Please output exactly the lines of the material from the first through the line containing "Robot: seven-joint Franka", and nothing more.
***** Input records
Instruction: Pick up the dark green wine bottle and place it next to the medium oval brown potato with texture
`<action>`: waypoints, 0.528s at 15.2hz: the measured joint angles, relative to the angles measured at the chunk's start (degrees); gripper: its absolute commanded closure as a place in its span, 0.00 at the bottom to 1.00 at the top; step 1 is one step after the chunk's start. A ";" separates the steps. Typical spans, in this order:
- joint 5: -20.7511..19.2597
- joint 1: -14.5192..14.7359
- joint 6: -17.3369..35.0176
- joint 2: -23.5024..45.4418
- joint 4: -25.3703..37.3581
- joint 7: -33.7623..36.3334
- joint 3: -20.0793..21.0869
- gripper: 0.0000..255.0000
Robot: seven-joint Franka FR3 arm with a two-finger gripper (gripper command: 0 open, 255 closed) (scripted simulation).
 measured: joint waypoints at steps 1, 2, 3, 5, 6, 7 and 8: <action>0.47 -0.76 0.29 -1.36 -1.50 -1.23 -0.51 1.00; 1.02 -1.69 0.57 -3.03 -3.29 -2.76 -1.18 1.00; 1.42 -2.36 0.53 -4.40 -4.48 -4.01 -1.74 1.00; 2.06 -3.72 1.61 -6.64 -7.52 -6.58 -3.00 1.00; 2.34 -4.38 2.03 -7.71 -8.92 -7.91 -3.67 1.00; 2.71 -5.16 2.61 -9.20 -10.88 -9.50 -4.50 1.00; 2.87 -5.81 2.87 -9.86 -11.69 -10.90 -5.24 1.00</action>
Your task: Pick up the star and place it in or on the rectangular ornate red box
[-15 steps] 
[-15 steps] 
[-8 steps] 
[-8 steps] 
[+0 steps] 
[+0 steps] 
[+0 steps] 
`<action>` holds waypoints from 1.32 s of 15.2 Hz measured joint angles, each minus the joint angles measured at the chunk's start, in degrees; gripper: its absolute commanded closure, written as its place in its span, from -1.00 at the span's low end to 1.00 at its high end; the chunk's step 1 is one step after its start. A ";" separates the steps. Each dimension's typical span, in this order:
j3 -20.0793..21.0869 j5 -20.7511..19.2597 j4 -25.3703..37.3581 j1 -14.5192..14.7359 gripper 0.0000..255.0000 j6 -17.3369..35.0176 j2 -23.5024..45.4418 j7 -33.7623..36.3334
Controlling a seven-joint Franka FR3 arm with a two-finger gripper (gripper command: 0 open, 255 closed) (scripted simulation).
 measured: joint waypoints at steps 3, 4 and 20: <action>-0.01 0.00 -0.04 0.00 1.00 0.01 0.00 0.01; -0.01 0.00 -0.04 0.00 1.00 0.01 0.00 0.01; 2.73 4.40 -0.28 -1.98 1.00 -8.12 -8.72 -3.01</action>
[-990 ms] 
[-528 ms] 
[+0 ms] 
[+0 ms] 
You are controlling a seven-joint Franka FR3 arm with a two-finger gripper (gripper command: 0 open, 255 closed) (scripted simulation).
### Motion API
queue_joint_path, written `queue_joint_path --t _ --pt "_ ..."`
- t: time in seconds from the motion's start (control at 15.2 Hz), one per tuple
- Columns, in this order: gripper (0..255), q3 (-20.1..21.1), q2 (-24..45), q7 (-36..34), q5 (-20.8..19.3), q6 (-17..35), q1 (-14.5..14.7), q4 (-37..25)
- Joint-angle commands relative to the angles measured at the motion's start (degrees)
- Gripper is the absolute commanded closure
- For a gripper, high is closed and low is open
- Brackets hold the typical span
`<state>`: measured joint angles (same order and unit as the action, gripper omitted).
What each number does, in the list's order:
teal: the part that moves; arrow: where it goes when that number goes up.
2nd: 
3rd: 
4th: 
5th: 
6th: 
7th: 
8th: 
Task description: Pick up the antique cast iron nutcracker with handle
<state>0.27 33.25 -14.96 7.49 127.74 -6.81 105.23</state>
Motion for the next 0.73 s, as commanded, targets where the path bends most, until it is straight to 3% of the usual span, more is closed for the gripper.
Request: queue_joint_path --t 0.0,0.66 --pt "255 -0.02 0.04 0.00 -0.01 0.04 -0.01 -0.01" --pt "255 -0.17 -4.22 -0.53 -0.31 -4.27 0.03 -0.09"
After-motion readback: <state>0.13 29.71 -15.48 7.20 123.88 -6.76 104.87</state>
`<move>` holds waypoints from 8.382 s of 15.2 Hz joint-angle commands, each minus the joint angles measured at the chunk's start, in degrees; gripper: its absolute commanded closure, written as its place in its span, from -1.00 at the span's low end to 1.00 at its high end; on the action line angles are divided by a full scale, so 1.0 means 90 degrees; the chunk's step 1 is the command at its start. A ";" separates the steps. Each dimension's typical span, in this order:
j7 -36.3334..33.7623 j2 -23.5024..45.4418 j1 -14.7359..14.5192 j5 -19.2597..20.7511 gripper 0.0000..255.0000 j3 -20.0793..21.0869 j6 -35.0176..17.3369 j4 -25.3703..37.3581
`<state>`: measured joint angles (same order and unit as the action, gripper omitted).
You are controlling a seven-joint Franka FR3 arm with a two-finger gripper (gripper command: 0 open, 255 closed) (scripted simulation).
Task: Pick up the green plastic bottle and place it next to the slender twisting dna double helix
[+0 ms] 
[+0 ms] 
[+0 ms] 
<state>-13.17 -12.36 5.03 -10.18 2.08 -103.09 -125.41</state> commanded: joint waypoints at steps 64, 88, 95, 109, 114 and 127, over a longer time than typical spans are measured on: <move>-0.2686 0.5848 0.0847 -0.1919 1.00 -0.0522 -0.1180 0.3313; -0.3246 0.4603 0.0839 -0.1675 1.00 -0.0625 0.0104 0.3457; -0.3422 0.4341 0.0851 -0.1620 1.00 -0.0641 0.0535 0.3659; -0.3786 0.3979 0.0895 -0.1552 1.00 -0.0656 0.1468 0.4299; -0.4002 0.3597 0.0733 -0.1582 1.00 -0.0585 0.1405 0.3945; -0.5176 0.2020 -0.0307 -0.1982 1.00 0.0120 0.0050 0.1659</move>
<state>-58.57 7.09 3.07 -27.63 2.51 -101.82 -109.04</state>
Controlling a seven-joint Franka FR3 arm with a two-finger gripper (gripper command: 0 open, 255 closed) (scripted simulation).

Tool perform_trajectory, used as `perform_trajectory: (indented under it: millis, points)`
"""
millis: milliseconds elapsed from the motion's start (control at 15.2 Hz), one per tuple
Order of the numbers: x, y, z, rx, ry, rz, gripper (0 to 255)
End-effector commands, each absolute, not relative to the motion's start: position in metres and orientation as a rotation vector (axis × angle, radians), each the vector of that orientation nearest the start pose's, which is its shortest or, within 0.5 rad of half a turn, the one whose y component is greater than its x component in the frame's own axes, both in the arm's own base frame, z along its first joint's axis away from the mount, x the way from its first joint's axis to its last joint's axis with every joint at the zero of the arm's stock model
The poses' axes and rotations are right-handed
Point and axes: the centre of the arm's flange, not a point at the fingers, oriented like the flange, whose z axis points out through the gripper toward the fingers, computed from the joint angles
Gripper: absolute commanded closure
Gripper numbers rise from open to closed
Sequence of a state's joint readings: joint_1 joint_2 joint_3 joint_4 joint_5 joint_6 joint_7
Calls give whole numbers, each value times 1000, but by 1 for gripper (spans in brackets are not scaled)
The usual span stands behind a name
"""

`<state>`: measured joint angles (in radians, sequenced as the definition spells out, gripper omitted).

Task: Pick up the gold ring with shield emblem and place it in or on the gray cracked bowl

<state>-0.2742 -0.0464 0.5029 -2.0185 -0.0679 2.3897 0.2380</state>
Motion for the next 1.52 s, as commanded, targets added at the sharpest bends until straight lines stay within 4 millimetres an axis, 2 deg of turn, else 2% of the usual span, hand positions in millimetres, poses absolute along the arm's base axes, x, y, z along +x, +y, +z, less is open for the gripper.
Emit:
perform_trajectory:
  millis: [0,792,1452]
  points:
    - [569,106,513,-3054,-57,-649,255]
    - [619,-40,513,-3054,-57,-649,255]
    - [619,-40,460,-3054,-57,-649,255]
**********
▸ **Solution to this exercise**:
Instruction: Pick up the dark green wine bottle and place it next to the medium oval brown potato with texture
`<action>`: waypoints, 0.528s at 15.2hz: the measured joint angles, relative to the angles measured at the chunk's start (degrees); gripper: its absolute commanded closure as a place in its span, 0.00 at the bottom to 1.00 at the top; step 1 is one step after the chunk's start. A ";" separates the steps. Typical spans, in this order:
- joint 5: -20.7511..19.2597
- joint 1: -14.5192..14.7359
- joint 6: -17.3369..35.0176
- joint 2: -23.5024..45.4418
- joint 4: -25.3703..37.3581
- joint 7: -33.7623..36.3334
- joint 3: -20.0793..21.0869
- gripper: 0.0000..255.0000
Robot: seven-joint Franka FR3 arm with a two-finger gripper (gripper command: 0 open, 255 closed) (scripted simulation).

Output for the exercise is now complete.